== Work order ==
Every line in the records below with the string "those" is to be copied out.

== Exercise input ==

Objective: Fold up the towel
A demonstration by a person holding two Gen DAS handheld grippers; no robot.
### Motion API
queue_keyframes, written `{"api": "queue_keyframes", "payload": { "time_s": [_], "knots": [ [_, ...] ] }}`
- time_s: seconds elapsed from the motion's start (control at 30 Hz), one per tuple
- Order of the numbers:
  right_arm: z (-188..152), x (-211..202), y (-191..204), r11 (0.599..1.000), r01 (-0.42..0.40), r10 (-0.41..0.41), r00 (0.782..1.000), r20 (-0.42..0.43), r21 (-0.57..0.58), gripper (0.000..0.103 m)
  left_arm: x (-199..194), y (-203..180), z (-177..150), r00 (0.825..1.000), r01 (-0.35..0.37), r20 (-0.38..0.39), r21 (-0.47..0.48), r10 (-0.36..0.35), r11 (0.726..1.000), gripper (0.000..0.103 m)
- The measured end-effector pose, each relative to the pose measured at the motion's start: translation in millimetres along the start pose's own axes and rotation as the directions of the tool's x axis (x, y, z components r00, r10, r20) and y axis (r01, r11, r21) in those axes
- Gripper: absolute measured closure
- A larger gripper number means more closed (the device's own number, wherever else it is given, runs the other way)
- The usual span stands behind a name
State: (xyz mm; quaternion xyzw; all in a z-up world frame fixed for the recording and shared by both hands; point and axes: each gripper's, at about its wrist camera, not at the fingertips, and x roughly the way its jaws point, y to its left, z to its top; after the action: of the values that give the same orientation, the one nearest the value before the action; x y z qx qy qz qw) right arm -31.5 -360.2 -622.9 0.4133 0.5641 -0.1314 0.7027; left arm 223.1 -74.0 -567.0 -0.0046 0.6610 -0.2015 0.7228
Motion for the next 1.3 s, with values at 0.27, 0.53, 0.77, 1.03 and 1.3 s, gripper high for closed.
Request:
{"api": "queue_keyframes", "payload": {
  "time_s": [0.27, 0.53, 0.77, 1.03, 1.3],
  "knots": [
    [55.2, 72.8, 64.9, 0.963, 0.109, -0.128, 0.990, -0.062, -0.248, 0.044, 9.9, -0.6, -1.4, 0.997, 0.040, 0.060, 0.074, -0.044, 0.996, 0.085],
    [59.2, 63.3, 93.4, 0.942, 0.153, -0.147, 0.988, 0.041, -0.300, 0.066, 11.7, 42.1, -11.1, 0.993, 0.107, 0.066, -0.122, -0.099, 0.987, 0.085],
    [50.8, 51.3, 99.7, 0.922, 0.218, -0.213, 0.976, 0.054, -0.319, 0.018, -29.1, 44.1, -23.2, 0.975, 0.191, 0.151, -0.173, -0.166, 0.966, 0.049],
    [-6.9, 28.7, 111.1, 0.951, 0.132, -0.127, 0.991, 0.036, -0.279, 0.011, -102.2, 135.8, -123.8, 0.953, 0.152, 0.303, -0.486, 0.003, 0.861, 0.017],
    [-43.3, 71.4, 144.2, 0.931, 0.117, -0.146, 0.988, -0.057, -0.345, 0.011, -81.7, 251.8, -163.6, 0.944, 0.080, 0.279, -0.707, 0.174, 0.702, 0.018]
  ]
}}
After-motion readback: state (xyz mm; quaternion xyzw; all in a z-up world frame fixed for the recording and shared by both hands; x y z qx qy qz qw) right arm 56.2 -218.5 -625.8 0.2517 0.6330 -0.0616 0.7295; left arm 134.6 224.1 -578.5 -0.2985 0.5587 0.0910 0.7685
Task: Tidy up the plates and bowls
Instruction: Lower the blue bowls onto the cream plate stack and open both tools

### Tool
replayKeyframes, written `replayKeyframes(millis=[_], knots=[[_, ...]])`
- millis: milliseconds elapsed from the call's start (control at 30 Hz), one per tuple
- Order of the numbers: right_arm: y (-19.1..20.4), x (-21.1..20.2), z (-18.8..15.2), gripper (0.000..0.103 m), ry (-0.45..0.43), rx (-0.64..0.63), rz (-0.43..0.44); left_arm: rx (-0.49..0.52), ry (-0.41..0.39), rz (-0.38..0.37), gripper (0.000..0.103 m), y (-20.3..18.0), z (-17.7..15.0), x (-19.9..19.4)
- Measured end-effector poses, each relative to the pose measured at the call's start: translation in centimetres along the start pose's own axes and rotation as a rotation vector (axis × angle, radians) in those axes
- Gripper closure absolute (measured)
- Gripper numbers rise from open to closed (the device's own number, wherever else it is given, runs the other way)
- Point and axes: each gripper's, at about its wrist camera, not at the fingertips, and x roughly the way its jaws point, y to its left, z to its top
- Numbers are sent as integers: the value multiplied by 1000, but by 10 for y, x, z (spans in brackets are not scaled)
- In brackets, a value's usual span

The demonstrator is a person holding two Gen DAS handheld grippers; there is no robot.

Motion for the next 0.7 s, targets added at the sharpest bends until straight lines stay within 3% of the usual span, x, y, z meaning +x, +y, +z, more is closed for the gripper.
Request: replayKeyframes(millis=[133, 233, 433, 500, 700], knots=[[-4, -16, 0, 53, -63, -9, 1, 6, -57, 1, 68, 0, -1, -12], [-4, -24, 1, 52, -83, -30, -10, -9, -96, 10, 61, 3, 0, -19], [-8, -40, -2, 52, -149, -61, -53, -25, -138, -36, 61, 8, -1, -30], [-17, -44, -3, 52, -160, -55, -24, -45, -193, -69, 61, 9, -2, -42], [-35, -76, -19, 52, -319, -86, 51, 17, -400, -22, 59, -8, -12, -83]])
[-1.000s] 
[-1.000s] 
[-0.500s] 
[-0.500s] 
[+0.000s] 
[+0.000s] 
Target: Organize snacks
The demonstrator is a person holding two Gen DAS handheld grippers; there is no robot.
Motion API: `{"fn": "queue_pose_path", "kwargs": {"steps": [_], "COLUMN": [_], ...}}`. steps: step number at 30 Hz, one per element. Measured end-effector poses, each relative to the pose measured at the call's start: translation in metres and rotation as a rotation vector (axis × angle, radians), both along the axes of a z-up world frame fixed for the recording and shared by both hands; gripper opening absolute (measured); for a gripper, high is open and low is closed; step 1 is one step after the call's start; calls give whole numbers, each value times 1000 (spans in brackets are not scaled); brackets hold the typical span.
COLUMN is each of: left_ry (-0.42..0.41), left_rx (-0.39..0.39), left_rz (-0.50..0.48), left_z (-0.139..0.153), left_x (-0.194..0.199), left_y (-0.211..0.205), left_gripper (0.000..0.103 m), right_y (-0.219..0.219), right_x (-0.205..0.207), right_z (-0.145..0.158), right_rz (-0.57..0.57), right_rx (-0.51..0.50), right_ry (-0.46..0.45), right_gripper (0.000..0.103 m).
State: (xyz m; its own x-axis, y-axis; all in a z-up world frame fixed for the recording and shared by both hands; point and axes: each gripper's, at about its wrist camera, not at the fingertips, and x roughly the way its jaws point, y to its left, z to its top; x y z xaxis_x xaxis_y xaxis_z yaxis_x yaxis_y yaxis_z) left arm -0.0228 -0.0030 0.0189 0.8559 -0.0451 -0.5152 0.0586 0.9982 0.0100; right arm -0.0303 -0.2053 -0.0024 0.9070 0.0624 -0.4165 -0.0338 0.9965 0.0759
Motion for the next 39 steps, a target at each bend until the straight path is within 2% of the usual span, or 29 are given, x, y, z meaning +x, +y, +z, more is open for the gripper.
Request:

== Answer to this problem ==
- The measured end-effector pose, each relative to the pose measured at the motion's start: translation in millimetres along the start pose's own axes and rotation as the directions of the tool's x axis (x, y, z components r00, r10, r20) and y axis (r01, r11, r21) in those axes
- Measured end-effector poses, each relative to the pose measured at the call's start: translation in centimetres along the start pose's own axes and rotation as a rotation vector (axis × angle, radians) in those axes

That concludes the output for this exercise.